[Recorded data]

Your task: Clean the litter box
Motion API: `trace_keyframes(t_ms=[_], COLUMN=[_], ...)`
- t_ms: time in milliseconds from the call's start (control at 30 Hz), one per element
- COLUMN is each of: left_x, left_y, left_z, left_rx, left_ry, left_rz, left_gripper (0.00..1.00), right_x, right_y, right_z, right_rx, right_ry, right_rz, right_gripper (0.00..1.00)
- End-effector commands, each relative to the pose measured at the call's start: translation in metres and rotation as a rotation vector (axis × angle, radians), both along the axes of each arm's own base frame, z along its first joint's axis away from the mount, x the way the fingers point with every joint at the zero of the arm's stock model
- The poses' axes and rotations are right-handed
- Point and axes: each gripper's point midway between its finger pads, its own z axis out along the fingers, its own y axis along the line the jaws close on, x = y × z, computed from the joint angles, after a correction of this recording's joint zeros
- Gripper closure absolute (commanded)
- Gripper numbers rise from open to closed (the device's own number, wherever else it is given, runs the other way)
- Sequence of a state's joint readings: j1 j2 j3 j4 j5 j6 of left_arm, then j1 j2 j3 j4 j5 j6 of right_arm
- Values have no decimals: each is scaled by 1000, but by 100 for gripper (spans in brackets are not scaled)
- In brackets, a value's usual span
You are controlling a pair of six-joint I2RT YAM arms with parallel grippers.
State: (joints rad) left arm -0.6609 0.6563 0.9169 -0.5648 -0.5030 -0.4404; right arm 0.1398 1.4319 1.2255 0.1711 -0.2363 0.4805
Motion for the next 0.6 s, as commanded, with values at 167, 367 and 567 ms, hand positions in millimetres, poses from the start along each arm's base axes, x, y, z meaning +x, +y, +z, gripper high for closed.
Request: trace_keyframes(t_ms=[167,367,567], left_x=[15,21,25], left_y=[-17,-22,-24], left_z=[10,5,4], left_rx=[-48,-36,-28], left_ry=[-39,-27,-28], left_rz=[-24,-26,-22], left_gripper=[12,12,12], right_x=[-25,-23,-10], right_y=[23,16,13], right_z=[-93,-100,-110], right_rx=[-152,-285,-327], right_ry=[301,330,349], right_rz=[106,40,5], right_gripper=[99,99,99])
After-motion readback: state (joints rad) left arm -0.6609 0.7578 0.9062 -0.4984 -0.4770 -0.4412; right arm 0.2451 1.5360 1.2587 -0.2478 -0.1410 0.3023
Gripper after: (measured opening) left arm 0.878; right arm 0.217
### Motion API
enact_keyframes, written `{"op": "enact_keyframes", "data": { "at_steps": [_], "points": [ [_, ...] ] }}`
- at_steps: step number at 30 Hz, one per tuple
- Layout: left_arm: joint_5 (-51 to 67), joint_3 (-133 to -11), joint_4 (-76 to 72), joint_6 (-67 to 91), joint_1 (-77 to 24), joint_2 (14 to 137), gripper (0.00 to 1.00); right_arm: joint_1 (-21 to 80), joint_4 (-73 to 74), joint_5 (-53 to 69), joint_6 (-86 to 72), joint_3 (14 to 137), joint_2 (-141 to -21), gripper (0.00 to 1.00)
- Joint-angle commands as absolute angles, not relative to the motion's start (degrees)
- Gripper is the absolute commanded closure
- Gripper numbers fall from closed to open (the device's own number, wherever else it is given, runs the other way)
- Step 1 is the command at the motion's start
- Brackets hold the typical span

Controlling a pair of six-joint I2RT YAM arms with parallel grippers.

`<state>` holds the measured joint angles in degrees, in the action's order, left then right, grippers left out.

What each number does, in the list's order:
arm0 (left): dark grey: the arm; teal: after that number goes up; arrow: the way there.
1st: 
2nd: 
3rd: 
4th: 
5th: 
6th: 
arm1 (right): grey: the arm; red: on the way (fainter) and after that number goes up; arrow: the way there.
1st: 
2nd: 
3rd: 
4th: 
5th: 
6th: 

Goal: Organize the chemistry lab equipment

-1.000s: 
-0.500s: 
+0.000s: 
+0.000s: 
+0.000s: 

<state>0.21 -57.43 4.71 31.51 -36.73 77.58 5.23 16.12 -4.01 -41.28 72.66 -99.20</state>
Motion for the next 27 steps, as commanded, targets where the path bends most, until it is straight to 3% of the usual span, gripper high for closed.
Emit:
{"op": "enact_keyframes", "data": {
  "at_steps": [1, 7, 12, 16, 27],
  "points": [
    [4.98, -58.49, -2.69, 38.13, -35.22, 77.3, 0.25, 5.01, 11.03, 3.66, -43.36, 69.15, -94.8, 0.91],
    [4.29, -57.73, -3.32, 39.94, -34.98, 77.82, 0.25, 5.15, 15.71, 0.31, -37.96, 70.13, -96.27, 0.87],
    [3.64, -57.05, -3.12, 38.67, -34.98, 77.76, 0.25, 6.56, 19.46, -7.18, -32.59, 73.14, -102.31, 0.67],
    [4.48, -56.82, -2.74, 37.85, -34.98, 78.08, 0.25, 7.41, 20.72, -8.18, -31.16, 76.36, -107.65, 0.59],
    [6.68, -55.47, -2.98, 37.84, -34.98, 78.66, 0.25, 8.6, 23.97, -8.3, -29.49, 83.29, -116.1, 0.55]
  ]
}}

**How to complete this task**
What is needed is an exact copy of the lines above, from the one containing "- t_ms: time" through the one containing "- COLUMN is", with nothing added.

**Answer to this problem**
- t_ms: time in milliseconds from the call's start (control at 30 Hz), one per element
- COLUMN is each of: left_x, left_y, left_z, left_rx, left_ry, left_rz, left_gripper (0.00..1.00), right_x, right_y, right_z, right_rx, right_ry, right_rz, right_gripper (0.00..1.00)

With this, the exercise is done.